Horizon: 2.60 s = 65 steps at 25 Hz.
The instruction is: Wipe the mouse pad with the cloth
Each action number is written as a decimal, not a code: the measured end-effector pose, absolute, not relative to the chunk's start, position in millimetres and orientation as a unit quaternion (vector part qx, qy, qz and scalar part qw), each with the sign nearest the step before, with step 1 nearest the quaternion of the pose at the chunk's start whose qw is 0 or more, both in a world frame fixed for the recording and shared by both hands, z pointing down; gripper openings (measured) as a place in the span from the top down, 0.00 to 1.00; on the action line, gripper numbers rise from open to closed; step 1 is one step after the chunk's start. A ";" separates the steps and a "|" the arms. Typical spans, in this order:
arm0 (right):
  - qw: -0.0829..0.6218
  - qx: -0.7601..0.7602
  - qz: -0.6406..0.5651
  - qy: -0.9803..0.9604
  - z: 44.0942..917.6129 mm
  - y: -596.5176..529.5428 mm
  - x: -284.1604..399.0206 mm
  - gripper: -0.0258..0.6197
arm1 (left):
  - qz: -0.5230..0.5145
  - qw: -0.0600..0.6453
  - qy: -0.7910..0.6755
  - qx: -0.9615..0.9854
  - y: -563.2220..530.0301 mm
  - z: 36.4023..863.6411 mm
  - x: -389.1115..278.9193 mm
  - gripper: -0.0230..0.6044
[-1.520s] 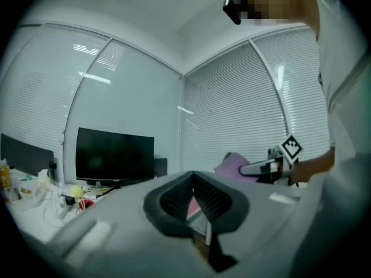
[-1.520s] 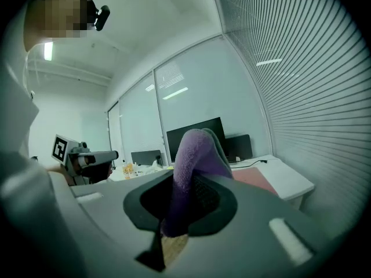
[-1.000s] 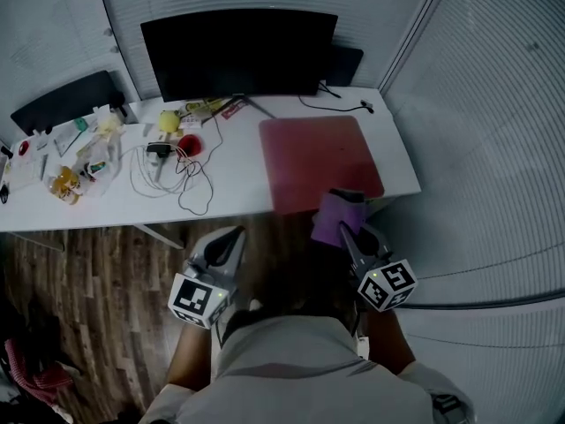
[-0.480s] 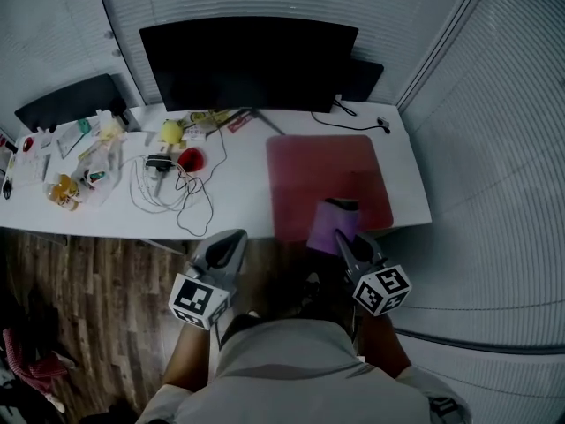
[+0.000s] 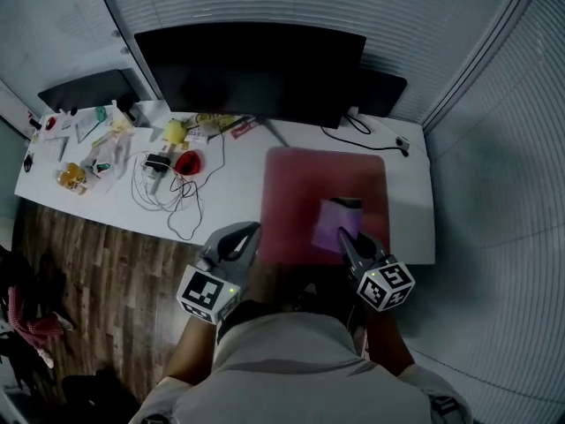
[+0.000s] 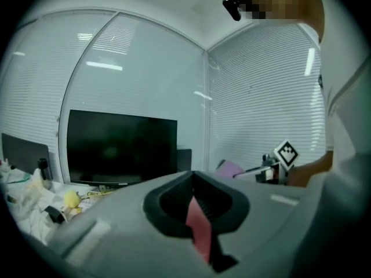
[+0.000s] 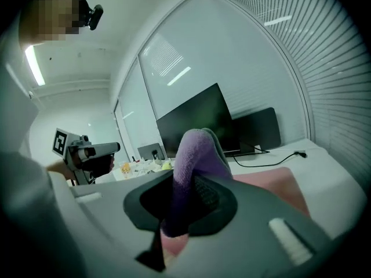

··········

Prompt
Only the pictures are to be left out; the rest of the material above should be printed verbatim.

Exercise response
Horizon: 2.60 s = 65 steps at 25 Hz.
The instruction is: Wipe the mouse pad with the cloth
Each action number is written as a decimal, not a code: the measured end-effector pose, absolute, not relative to the chunk's start, position in millimetres and orientation as a unit quaternion (vector part qx, qy, qz and scalar part qw), each with the sign nearest the step before, with step 1 nearest the quaternion of the pose at the chunk's start whose qw is 0 or more, both in a world frame fixed for the recording and shared by both hands, z pointing down; gripper openings (measured) as a place in the span from the top down, 0.00 to 1.00; on the action line, gripper numbers rise from open to closed; step 1 is one step after the chunk's start. A ";" separates the steps and a "|" the arms. Typical spans, in this order:
arm0 (right):
  - qw: -0.0829..0.6218
  - qx: -0.7601..0.7602
  - qz: -0.6406..0.5651
  - qy: -0.9803..0.9604
  - z: 44.0942..917.6129 mm
  - y: -596.5176..529.5428 mm
  - x: -284.1604..399.0206 mm
  - gripper: -0.0258..0.6197
arm1 (left):
  - qz: -0.5230..0.5145
  - qw: -0.0600..0.6453
  - qy: -0.7910..0.6755
  - qx: -0.9615..0.9854
  - y: -563.2220..530.0301 mm
  - z: 36.4023..863.6411 mm
  - x: -389.1115..278.9193 mm
  - gripper: -0.0230..0.6044
[-1.520s] 
[-1.520s] 
[-1.000s] 
[-0.480s] 
[+0.000s] 
[+0.000s] 
[+0.000s] 

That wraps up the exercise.